EXERCISE DATA.
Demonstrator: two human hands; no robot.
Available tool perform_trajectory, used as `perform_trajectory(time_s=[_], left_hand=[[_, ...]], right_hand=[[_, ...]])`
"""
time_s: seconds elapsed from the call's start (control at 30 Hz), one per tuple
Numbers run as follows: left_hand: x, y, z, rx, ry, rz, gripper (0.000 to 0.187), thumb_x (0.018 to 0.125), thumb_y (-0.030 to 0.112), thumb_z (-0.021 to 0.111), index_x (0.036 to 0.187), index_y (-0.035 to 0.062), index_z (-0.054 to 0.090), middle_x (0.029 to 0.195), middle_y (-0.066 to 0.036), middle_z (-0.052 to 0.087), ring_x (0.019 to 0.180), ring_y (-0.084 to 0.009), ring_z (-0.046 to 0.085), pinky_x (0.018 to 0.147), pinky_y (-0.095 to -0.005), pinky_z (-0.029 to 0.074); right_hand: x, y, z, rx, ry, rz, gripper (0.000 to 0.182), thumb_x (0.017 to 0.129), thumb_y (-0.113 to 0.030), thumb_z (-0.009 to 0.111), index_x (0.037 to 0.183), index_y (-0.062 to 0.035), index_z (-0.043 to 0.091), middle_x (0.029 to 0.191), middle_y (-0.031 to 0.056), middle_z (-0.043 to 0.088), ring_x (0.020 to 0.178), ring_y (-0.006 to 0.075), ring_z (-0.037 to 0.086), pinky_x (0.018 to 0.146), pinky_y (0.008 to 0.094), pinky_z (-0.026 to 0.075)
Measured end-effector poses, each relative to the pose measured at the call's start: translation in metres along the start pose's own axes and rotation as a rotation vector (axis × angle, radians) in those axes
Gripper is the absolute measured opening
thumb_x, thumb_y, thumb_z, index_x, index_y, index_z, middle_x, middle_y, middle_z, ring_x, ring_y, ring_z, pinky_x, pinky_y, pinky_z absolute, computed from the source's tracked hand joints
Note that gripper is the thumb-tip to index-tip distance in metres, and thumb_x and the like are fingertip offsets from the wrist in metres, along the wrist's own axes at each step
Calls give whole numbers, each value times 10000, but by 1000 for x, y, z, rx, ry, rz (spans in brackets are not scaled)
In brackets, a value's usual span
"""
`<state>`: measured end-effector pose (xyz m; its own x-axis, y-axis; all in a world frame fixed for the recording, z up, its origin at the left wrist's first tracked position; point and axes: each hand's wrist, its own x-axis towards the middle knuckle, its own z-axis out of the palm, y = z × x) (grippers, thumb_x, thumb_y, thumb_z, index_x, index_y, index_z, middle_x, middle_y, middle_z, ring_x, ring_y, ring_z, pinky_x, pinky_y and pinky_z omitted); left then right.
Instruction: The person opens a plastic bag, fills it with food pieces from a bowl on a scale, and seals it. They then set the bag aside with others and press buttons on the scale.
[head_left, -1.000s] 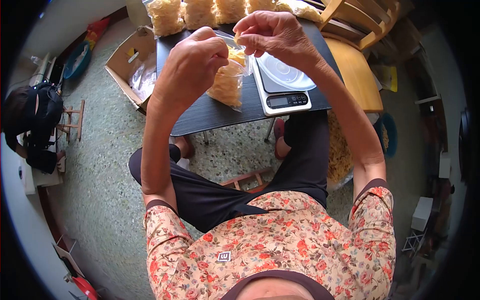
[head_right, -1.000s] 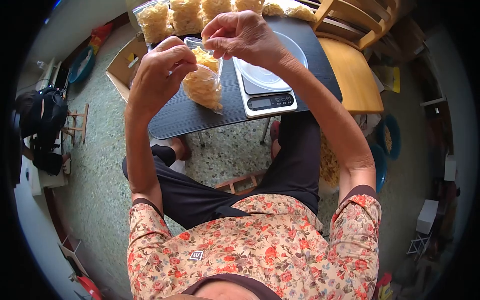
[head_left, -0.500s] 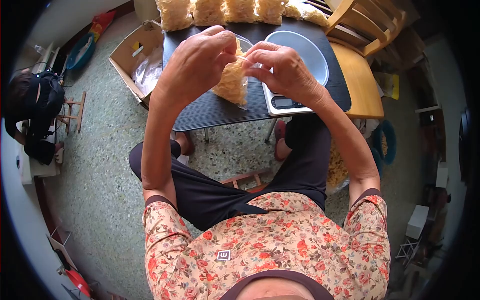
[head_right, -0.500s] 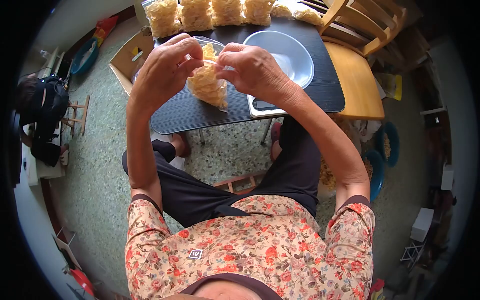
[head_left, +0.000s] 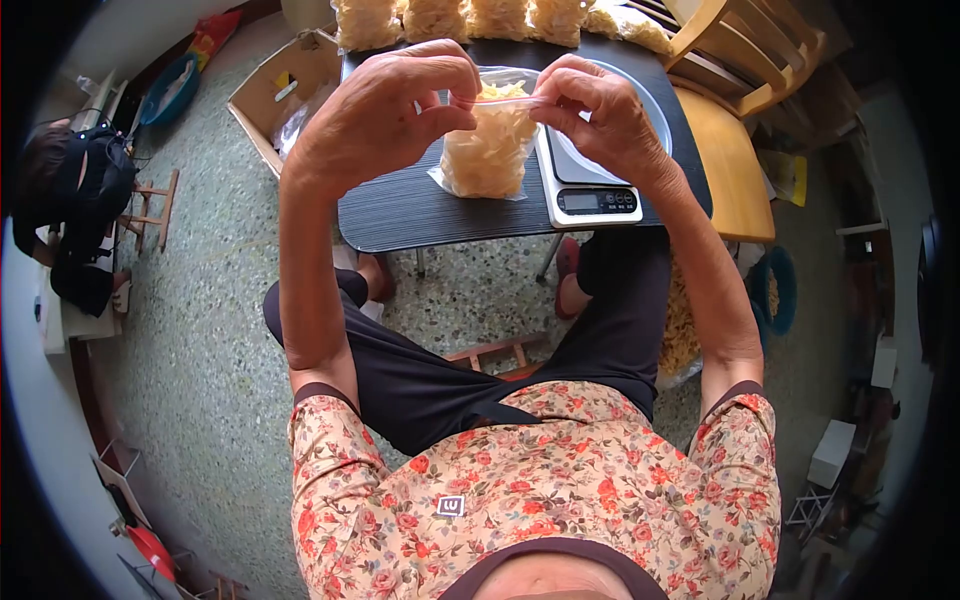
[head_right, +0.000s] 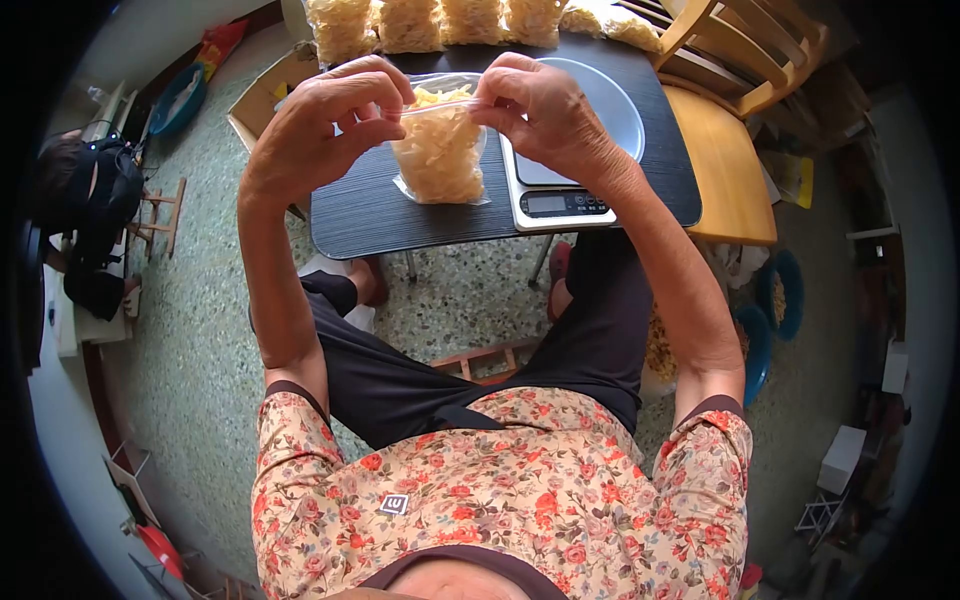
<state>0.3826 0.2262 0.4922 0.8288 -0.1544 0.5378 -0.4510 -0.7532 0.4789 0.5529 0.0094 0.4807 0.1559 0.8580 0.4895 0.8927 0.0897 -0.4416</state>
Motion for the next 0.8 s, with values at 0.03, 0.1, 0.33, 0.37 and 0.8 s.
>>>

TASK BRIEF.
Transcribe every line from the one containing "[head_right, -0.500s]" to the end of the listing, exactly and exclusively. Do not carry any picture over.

EXERCISE SOLUTION.
[head_right, -0.500s] 
[head_left, +0.000s] 
[head_right, +0.000s] 
<state>0.3826 0.2262 0.4922 0.8288 -0.1544 0.5378 -0.4510 -0.7532 0.4789 0.5529 0.0094 0.4807 0.1559 0.8580 0.4895 0.8927 0.0897 -0.4416</state>
Motion for the next 0.8 s, with values at 0.03, 0.1, 0.33, 0.37 and 0.8 s.
>>>

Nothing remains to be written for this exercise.